しかし、その時のザワメキはいつもとは違っていた。期待や好奇心というような感じはない。いつもなら飛び交う言葉もない。
何処からか「どうして……」というような声が聞こえてきたくらいだ。無理もない。その転校生が僕の教室にやってきたのは、高校三年の秋。普通なら、受験や就職などで転校生などあるような時期ではなかったからだ。
しかも、たとえ何処からだろうと、都会とはほど遠いこの町に転校してくるなど、誰もが単純に不思議がるのも当然。
担任が、教室の前のドアを開け、一旦、廊下に出た。その瞬間、教室全体が今度はうるさいほどに変わった。
「今頃になって転校生?」
「知ってた?」
「かっこいいかな!」
「でも、わけありだったりして!」
男子の方がはるかに多いクラス。当然、男子と決めつけたような女子たちの甲高い声が飛び交っていた。

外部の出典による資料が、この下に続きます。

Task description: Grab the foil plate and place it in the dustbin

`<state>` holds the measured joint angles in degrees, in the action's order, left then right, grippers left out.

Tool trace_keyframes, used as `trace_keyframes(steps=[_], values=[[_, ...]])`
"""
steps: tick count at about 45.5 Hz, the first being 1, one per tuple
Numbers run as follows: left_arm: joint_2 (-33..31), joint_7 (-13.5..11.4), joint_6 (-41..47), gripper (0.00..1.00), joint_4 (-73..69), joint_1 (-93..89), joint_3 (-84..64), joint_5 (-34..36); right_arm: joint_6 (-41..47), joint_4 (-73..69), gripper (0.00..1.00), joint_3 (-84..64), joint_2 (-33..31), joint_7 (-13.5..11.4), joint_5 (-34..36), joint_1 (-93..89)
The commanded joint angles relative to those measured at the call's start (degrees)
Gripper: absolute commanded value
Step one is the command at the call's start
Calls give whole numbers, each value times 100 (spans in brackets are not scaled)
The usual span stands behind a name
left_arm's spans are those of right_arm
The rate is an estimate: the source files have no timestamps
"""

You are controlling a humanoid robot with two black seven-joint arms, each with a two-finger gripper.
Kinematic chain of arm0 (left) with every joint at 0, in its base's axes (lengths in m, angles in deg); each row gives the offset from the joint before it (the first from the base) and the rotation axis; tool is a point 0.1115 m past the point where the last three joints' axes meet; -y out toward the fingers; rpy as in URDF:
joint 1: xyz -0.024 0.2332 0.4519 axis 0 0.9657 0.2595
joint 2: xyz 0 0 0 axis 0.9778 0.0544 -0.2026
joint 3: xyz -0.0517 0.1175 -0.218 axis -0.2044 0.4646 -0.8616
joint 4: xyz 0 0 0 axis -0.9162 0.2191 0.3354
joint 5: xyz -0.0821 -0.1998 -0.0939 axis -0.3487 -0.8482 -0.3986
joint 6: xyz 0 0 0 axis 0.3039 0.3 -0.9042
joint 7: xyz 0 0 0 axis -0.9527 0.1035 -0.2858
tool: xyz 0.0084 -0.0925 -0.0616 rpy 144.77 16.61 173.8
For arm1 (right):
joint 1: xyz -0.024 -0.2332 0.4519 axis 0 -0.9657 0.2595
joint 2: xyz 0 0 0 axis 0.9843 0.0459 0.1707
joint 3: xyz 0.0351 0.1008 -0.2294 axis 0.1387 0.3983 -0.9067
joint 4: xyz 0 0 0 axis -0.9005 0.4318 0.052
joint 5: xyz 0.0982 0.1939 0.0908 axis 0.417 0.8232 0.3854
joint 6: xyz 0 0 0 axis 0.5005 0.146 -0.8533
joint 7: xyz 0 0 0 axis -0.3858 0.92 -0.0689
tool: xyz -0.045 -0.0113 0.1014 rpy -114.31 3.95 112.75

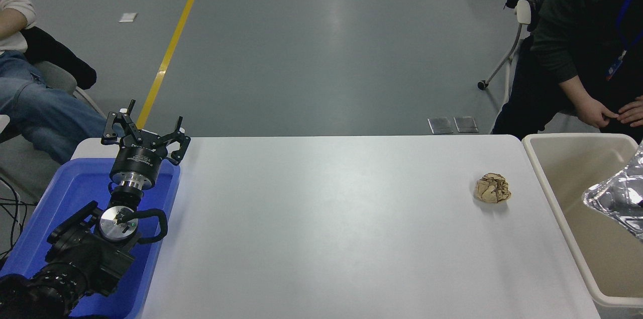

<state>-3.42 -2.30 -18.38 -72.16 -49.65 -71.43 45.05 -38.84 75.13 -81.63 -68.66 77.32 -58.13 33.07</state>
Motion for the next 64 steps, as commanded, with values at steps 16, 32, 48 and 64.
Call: trace_keyframes(steps=[16,32,48,64], values=[[8,0,0,99,-4,2,-3,0,-452,-48,100,173,-16,8,-83,-45],[-1,0,0,99,-4,2,-3,0,-408,-584,100,111,-226,8,-91,1588],[8,0,0,99,-4,-7,-3,0,505,-1823,100,85,-534,17,-978,4146],[8,0,0,99,-4,-7,-3,0,1885,-2588,100,-1101,774,17,-1849,5614]])
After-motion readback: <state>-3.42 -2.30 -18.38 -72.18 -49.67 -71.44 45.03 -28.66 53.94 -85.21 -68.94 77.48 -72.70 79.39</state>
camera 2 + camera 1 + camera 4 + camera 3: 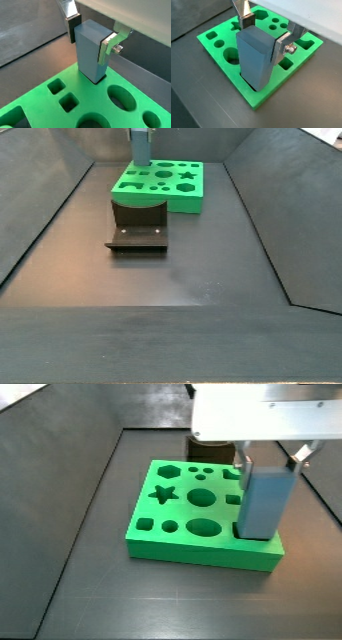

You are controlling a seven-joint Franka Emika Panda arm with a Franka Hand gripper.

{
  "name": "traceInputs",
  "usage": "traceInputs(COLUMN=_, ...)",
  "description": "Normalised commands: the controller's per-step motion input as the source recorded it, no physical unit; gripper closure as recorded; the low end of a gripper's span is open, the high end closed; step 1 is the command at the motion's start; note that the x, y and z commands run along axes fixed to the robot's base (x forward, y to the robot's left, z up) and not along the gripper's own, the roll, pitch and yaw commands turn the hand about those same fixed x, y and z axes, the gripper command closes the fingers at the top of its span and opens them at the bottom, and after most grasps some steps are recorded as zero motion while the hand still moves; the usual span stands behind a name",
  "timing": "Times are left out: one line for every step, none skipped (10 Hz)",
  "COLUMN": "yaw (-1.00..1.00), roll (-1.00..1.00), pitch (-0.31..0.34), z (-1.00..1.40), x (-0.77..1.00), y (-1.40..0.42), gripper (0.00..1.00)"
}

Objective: Pick up the rectangle object. Move up. Place the rectangle object on the fixture. Regrasp the rectangle object. Move to above the board. Insert the rectangle object.
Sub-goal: Insert the rectangle object.

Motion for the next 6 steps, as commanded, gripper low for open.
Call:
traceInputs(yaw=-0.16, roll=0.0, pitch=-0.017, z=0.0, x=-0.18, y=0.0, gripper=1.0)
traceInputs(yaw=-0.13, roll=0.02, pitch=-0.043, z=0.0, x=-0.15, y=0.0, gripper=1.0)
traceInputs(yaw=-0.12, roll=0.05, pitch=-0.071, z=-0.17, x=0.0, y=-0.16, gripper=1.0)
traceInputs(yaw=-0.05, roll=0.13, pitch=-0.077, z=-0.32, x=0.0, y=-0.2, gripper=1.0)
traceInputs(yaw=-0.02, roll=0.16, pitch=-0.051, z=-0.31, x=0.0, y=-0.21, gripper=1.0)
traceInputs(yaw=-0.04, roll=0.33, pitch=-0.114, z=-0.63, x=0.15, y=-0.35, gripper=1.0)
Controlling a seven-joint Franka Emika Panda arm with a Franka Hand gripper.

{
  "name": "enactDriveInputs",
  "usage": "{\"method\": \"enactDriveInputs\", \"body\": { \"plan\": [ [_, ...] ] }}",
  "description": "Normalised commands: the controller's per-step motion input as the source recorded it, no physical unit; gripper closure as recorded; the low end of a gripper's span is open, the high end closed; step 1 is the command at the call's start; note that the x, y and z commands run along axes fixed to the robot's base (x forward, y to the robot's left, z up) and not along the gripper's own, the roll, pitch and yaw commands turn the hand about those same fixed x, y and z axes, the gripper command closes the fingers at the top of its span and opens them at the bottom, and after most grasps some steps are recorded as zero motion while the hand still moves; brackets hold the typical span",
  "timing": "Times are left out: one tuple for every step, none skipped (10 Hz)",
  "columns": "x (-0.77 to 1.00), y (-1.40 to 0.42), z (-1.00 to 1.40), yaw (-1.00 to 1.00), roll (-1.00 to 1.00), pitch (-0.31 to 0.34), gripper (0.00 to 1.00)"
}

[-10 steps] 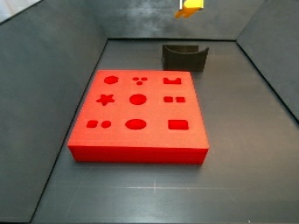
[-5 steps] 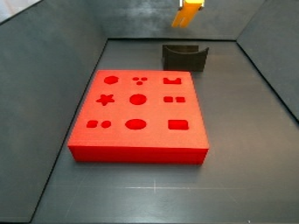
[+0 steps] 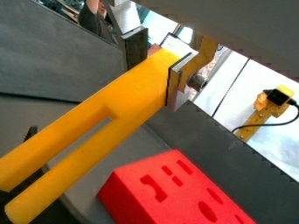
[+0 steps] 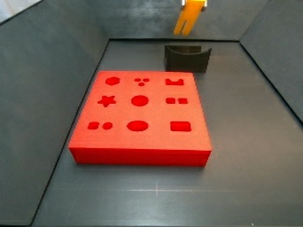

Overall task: Pick up the square-circle object. Move up. Rotate the square-circle object. Place the square-circle object on the fixture. Regrasp the square-circle object. Move to above the board. Insert the square-circle object.
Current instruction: Place the square-circle object on the fixture.

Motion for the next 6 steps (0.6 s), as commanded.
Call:
{"method": "enactDriveInputs", "body": {
  "plan": [
    [0.1, 0.13, -1.0, -0.11, -0.2, -0.048, 1.0],
    [0.12, 0.12, -1.0, -0.09, -0.18, -0.056, 1.0],
    [0.12, 0.11, -1.0, -0.07, -0.14, -0.051, 1.0],
    [0.13, 0.1, -1.0, -0.04, -0.12, -0.062, 1.0],
    [0.12, 0.08, -0.87, -0.03, -0.1, -0.063, 1.0],
    [0.1, 0.06, -0.76, -0.02, -0.09, -0.061, 1.0]
  ]
}}
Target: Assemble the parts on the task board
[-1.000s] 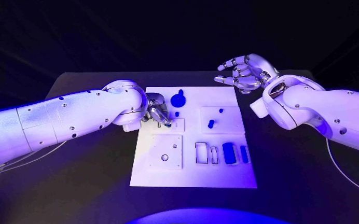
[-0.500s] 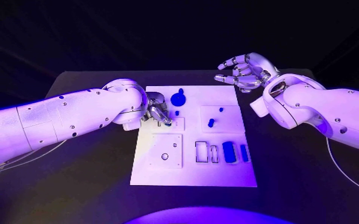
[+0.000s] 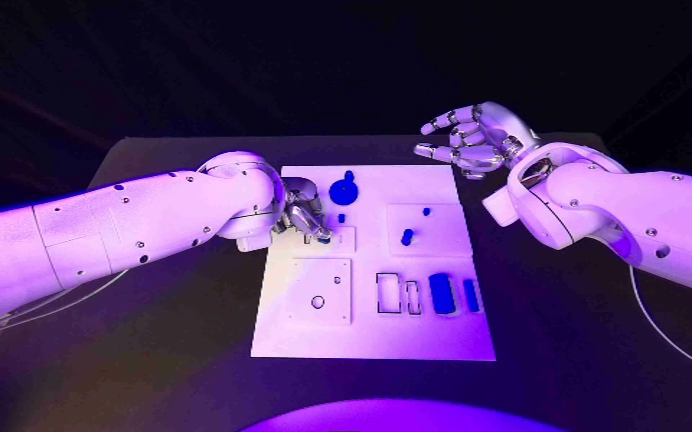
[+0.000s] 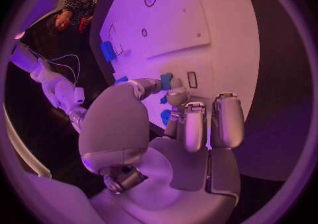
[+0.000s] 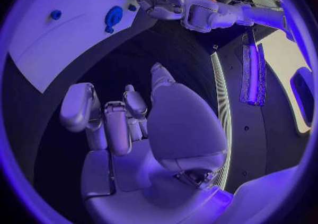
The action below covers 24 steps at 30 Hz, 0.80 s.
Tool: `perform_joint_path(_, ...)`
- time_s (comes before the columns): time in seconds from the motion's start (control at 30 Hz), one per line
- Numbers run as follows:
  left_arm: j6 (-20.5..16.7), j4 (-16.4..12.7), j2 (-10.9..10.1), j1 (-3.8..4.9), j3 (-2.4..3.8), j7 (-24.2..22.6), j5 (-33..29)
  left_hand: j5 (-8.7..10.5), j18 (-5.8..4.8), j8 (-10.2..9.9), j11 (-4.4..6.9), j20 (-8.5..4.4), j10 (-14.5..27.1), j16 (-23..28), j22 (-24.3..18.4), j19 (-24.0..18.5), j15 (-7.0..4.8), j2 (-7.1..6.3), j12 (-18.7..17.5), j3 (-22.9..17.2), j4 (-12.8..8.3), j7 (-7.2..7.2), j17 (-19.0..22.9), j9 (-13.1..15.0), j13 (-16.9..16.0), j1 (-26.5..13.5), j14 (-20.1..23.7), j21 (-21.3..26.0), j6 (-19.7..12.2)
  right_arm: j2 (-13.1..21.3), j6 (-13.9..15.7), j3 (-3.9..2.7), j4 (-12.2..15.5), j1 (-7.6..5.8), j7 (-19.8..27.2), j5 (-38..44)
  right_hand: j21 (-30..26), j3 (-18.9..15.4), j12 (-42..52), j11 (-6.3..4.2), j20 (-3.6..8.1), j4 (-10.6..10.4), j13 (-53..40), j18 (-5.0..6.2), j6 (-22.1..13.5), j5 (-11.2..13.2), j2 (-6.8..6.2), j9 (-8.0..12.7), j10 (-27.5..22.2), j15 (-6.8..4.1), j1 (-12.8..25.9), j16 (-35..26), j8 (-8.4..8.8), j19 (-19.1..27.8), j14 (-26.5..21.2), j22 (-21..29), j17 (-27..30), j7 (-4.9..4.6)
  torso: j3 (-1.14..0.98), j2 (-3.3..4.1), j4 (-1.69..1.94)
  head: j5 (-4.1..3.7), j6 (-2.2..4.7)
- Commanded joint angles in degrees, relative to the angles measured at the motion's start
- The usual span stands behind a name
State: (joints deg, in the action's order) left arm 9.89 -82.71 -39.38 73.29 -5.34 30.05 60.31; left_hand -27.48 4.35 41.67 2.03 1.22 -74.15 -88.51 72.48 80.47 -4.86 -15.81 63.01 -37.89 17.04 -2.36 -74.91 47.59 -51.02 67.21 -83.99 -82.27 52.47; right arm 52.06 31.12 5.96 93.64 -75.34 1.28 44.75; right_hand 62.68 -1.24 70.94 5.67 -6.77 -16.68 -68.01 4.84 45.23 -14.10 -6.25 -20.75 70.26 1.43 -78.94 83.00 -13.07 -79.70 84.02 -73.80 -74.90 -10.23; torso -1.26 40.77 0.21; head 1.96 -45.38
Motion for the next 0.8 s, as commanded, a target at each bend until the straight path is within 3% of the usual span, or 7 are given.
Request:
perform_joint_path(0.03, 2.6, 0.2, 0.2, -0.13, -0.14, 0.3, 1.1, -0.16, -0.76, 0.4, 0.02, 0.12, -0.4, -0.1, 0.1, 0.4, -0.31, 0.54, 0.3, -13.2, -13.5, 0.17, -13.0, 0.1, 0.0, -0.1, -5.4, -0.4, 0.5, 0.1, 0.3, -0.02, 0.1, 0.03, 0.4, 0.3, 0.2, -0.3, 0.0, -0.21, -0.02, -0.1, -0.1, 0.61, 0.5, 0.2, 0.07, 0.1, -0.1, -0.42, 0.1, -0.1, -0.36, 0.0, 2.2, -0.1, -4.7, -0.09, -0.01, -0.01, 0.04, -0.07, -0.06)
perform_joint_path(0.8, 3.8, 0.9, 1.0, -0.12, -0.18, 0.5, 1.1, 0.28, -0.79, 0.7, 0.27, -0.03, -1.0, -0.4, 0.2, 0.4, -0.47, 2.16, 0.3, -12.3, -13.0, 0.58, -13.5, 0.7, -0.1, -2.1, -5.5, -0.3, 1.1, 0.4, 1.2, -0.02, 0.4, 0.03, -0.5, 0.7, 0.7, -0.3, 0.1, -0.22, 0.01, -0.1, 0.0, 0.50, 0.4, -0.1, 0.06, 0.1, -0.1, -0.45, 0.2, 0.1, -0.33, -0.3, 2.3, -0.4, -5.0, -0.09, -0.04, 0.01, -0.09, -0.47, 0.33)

男子群はというと「どうせ野郎だろ」というような感じ。それほどの興味はないようにも見えたが、それでも、この時期外れの転校生には興味ありといった感はあった。
先に情報を教えてくれた親友の小野は余裕の感じ。僕に向かって、また、あの薄笑いを浮かべているだけだった。
小野の隣に座っていた女子が、「ねえ! あんた、知ってんでしょ!」と執拗に問い掛けていた。何と言っても、クラスでは情報通で有名な奴。しかし、小野は「知らねぇよ」と平然とシラをきっていた。シラをきるのは小野の得意技。その様子に、僕は思わず笑ってしまっていた。